GR 194065; (June, 2016) (Digest)
G.R. No. 194065 . June 20, 2016
PHILIPPINE BANK OF COMMUNICATIONS, PETITIONER, VS. COMMISSIONER OF INTERNAL REVENUE, RESPONDENT.
FACTS
Petitioner Philippine Bank of Communications (PBCom), authorized to use an On-line Electronic Documentary Stamp Tax (DST) Metering Machine, purchased documentary stamps from the BIR and loaded them onto the machine. From March to December 2004, PBCom executed several repurchase agreements with the Bangko Sentral ng Pilipinas (BSP) and used the metering machine to imprint documentary stamps on the corresponding Confirmation Letters. PBCom later asserted these agreements were exempt from DST under Section 199 of the National Internal Revenue Code (NIRC), as amended by R.A. No. 9243 , which exempts derivatives and all transactions related to the BSP. Consequently, on May 12, 2006, PBCom filed an administrative claim for a tax credit or refund of P11,063,866.67 for allegedly erroneous DST payments. Following alleged BIR inaction, PBCom filed a judicial claim with the Court of Tax Appeals (CTA) on May 18, 2006.

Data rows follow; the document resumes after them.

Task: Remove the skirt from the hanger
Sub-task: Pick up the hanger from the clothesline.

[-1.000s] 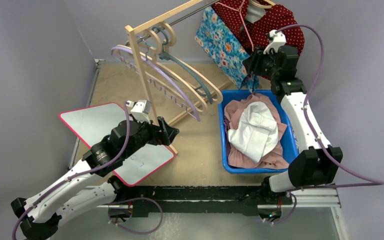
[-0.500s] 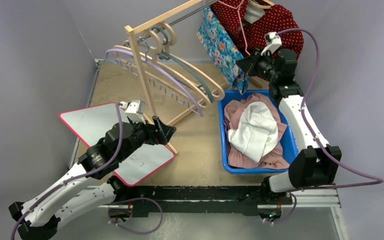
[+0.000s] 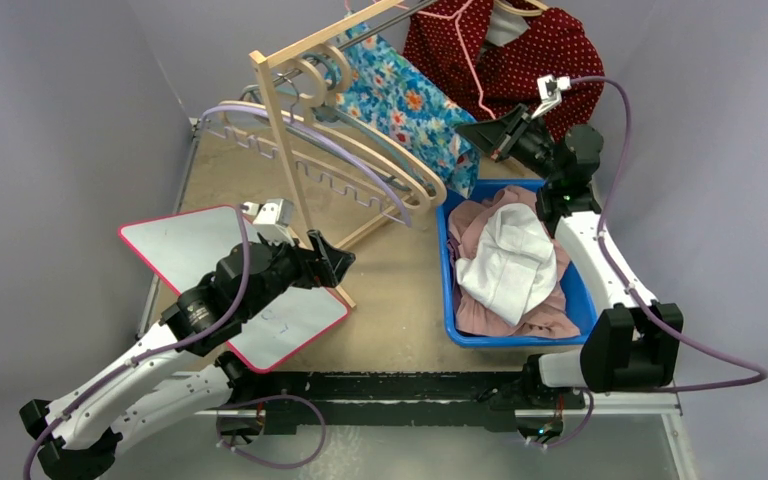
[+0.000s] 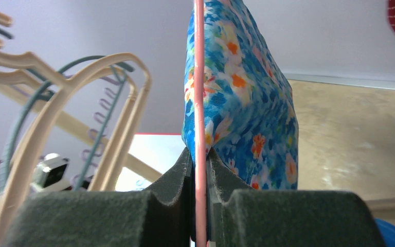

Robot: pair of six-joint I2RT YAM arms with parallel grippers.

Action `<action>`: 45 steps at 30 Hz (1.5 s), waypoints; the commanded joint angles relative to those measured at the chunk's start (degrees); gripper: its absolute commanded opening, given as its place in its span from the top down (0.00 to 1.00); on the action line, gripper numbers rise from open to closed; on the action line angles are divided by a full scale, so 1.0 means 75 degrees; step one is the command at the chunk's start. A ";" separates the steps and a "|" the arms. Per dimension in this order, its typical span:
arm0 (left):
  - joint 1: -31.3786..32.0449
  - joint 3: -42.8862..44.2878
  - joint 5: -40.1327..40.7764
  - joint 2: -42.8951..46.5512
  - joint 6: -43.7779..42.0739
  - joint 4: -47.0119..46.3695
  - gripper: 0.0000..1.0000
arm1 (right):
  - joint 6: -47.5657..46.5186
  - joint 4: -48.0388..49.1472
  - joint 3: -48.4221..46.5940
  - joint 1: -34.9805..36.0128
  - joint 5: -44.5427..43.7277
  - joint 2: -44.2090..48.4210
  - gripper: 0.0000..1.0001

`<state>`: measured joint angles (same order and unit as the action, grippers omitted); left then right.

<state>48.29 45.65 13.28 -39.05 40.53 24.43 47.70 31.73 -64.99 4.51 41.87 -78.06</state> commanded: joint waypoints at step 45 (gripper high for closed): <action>0.0001 0.0022 -0.0126 0.0118 0.0384 -0.0607 0.02 | 0.5805 0.8042 0.2464 0.0031 0.0602 0.0594 1.00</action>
<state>48.29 45.63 12.62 -38.35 42.61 23.22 93.17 86.54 -48.21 4.56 46.17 -78.91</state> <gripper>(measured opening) 0.976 0.113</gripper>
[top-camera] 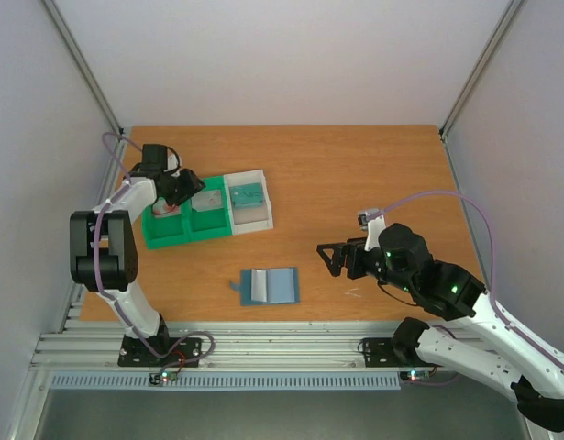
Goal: Take the credit cards out of the card holder
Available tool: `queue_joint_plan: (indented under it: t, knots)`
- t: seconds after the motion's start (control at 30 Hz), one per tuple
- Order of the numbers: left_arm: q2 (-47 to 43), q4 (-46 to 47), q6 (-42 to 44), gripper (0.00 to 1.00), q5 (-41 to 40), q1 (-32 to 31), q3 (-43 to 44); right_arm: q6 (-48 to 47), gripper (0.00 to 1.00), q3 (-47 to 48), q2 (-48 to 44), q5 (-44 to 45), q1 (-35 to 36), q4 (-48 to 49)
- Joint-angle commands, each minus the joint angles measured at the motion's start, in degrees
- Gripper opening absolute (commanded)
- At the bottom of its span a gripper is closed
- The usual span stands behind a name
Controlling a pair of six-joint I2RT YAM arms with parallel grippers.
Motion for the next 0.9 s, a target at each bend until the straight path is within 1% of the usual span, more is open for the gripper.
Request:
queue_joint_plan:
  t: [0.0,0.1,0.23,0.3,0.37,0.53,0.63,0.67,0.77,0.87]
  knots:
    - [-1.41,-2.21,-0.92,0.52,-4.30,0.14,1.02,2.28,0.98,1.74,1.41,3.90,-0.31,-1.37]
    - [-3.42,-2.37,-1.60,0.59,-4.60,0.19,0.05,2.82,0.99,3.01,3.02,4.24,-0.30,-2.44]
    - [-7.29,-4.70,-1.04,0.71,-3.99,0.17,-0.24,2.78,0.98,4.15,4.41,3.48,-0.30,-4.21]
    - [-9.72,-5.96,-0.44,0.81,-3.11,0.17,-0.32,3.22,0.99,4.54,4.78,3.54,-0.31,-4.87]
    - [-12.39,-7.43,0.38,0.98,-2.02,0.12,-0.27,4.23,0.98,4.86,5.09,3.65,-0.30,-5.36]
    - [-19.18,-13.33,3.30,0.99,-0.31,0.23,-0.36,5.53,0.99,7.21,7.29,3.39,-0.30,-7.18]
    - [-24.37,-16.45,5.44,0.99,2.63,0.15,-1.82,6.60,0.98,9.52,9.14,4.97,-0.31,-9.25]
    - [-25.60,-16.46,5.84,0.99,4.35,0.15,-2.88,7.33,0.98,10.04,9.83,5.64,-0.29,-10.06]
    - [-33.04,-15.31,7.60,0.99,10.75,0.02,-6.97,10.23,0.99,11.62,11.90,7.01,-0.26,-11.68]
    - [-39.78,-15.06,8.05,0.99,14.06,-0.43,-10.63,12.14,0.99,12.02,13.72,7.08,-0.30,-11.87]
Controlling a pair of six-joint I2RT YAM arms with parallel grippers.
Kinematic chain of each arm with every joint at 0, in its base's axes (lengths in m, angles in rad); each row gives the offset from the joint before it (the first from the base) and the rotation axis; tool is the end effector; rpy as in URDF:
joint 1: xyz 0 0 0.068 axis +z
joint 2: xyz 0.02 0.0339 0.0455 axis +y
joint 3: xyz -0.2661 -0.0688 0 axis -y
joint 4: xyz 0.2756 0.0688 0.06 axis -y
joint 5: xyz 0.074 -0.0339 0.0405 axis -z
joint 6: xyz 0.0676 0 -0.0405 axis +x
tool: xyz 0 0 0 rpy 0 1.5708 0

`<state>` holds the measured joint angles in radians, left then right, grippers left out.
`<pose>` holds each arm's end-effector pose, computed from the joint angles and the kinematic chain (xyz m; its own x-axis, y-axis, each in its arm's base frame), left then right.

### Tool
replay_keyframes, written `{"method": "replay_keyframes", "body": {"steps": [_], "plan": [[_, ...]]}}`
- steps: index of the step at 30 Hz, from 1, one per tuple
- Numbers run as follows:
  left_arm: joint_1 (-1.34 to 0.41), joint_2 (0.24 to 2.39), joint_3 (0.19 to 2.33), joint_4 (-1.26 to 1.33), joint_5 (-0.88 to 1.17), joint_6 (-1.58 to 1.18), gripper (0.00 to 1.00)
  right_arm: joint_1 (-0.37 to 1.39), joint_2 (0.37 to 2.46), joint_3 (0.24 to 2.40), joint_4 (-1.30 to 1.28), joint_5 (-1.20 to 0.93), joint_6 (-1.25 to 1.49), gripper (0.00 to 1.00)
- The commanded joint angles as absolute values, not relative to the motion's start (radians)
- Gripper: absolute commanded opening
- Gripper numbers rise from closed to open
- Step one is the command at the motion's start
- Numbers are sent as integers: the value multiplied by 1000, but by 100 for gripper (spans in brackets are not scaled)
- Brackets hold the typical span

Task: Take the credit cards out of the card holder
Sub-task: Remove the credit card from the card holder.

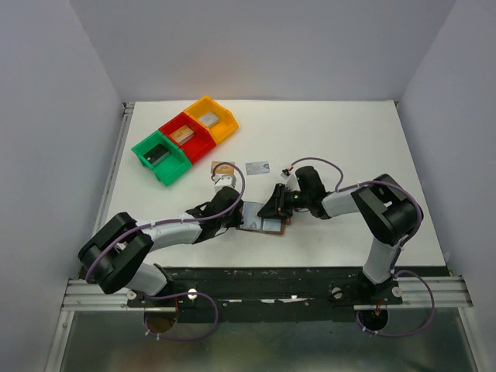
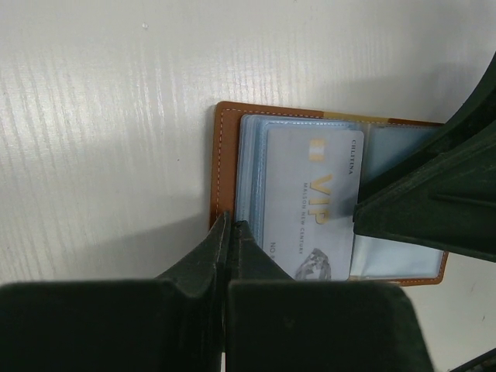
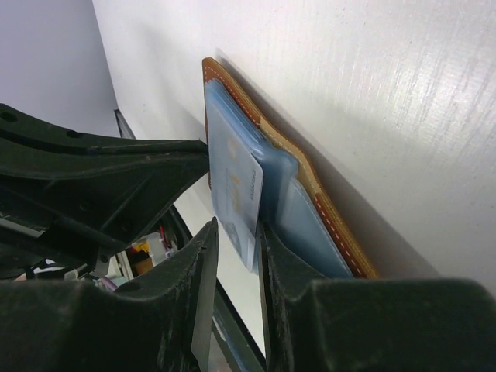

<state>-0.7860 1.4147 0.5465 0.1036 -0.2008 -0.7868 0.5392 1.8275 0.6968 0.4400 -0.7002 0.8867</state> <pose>0.2242 -0.2054 0.1077 -0.7643 -0.2166 -0.6073 0.0713 0.9077 -0.4135 0.2832 0.2202 0.0670 -0.9801 0.1042 -0.1690 -0.0938 0.5070 0.8568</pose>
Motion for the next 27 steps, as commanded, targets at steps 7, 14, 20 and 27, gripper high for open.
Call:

The CTA Second Division partially granted the claim but reduced the refundable amount, finding that only payments made within two years before the judicial filing were not prescribed. It reckoned the two-year prescriptive period from the dates the stamps were imprinted on the Confirmation Letters. The CTA en banc affirmed but modified the reckoning point for prescription. It ruled that for metering machine users, the DST is deemed paid upon the purchase and loading of the stamps, as evidenced by the filing of a DST Declaration (BIR Form No. 2000), not upon the later imprinting on the document. This ruling further reduced the refundable amount to P5,238,495.40.
ISSUE
Whether the two-year prescriptive period for filing a claim for refund of erroneously paid DST should be reckoned from the date of imprinting the documentary stamp on the taxable document or from the date of purchase and loading of the stamps onto the DST metering machine.
RULING
The Supreme Court denied the petition and affirmed the CTA en banc ruling. The prescriptive period runs from the date of purchase and loading of the stamps, not from the date of imprinting. Section 229 of the NIRC requires a claim for refund to be filed within two years from the date of payment of the tax. Section 200(D) of the NIRC allows payment of DST through the imprinting of stamps via a metering machine, as prescribed by regulations. Revenue Regulations No. 05-97 provides the specific procedure, mandating that a person authorized to use a DST metering machine must file a DST Declaration (BIR Form No. 2000) each time documentary stamps are purchased for loading or reloading onto the machine. The legal logic is that the act of purchasing the stamps and filing the corresponding declaration constitutes the completion of the payment obligation to the government. The subsequent imprinting is merely the mechanical application of the pre-paid stamps to a specific document. The tax liability is settled upon loading, making that date the point from which the government’s obligation to refund any erroneous payment arises. Therefore, the two-year period under Section 229 is correctly counted from the dates PBCom filed its DST Declarations for the reloading of its metering machine.